TASK PROMPT: The records must be returned word for word.

AVAILABLE DATA:
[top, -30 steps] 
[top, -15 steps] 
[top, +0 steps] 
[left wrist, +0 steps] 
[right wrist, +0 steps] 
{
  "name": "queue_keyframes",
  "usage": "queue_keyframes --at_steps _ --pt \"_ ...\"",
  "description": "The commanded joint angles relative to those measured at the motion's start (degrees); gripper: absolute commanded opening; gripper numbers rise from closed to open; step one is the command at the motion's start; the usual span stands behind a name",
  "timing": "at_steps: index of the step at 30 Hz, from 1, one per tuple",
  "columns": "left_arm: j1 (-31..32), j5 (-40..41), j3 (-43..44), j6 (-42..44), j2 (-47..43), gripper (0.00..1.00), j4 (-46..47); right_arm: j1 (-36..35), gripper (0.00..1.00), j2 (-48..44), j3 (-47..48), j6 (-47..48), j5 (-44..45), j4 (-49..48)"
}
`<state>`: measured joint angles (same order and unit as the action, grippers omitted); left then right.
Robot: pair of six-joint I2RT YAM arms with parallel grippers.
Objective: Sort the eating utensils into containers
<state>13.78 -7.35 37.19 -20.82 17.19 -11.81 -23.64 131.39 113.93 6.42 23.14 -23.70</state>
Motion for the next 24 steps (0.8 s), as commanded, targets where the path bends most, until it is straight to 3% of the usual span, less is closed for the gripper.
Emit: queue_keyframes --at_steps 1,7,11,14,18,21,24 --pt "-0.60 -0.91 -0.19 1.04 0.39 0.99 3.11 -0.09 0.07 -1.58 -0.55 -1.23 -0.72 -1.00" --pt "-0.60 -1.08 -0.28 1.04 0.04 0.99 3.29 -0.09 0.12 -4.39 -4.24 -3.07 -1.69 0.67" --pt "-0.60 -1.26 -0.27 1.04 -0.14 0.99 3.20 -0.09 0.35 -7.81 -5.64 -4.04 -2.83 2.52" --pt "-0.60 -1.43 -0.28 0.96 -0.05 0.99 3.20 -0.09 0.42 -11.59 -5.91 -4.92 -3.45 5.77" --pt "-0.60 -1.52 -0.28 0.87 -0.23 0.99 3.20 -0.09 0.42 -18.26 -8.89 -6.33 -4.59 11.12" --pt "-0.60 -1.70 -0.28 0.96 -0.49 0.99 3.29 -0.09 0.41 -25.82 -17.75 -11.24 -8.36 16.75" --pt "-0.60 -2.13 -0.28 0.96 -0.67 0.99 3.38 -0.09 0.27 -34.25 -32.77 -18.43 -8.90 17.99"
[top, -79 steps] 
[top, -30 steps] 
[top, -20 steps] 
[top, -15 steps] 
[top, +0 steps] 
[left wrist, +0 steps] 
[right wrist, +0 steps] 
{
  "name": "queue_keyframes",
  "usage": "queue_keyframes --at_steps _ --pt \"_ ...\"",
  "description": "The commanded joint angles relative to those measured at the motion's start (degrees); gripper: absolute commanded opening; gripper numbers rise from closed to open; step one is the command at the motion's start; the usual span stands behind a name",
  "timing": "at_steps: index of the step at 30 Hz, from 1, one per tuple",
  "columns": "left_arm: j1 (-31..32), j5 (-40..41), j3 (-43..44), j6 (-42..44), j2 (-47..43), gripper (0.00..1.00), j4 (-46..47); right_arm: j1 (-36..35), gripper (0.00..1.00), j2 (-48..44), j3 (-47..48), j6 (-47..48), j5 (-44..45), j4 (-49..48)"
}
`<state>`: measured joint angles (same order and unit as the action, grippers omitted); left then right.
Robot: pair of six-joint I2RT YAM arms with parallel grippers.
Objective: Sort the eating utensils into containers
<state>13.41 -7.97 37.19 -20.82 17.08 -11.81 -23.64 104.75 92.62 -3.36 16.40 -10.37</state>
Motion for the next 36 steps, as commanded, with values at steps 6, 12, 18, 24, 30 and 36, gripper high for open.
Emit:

ANSWER:
[top, -30 steps] 
[top, -15 steps] 
[top, +0 steps] 
[left wrist, +0 steps] 
[right wrist, +0 steps] 
{
  "name": "queue_keyframes",
  "usage": "queue_keyframes --at_steps _ --pt \"_ ...\"",
  "description": "The commanded joint angles relative to those measured at the motion's start (degrees); gripper: absolute commanded opening; gripper numbers rise from closed to open; step one is the command at the motion's start; the usual span stands behind a name",
  "timing": "at_steps: index of the step at 30 Hz, from 1, one per tuple",
  "columns": "left_arm: j1 (-31..32), j5 (-40..41), j3 (-43..44), j6 (-42..44), j2 (-47..43), gripper (0.00..1.00), j4 (-46..47); right_arm: j1 (-36..35), gripper (0.00..1.00), j2 (-48..44), j3 (-47..48), j6 (-47..48), j5 (-44..45), j4 (-49..48)"
}
`<state>`: measured joint angles (same order and unit as the action, grippers omitted); left then right.
Robot: pair of six-joint I2RT YAM arms with parallel grippers.
Objective: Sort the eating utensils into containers
<state>13.78 -7.35 37.19 -20.82 17.19 -11.81 -23.64 131.39 113.93 6.42 23.14 -23.70</state>
Motion for the next 24 steps (0.8 s), as commanded, targets where the path bends most, until it is straight to 3% of the usual span, less is closed for the gripper.
Emit: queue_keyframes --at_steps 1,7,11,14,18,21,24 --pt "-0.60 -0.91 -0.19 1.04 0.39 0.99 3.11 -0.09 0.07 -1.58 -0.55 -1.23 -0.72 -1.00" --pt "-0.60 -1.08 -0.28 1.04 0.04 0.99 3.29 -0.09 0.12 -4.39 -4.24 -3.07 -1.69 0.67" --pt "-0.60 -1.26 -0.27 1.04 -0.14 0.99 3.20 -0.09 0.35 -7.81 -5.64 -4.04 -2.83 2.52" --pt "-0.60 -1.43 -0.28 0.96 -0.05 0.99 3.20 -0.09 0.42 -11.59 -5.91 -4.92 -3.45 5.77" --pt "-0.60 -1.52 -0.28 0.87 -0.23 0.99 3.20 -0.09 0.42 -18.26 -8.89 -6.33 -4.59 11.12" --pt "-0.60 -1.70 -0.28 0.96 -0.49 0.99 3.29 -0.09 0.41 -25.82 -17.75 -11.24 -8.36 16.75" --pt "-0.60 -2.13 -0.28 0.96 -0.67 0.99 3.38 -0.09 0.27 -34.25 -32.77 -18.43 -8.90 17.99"
[top, -79 steps] 
[top, -30 steps] 
[top, -20 steps] 
[top, -15 steps] 
[top, +0 steps] 
[left wrist, +0 steps] 
[right wrist, +0 steps] 
{
  "name": "queue_keyframes",
  "usage": "queue_keyframes --at_steps _ --pt \"_ ...\"",
  "description": "The commanded joint angles relative to those measured at the motion's start (degrees); gripper: absolute commanded opening; gripper numbers rise from closed to open; step one is the command at the motion's start; the usual span stands behind a name",
  "timing": "at_steps: index of the step at 30 Hz, from 1, one per tuple",
  "columns": "left_arm: j1 (-31..32), j5 (-40..41), j3 (-43..44), j6 (-42..44), j2 (-47..43), gripper (0.00..1.00), j4 (-46..47); right_arm: j1 (-36..35), gripper (0.00..1.00), j2 (-48..44), j3 (-47..48), j6 (-47..48), j5 (-44..45), j4 (-49..48)"
}
`<state>`: measured joint angles (same order and unit as the action, grippers omitted); left then right.
Robot: pair of six-joint I2RT YAM arms with parallel grippers.
Objective: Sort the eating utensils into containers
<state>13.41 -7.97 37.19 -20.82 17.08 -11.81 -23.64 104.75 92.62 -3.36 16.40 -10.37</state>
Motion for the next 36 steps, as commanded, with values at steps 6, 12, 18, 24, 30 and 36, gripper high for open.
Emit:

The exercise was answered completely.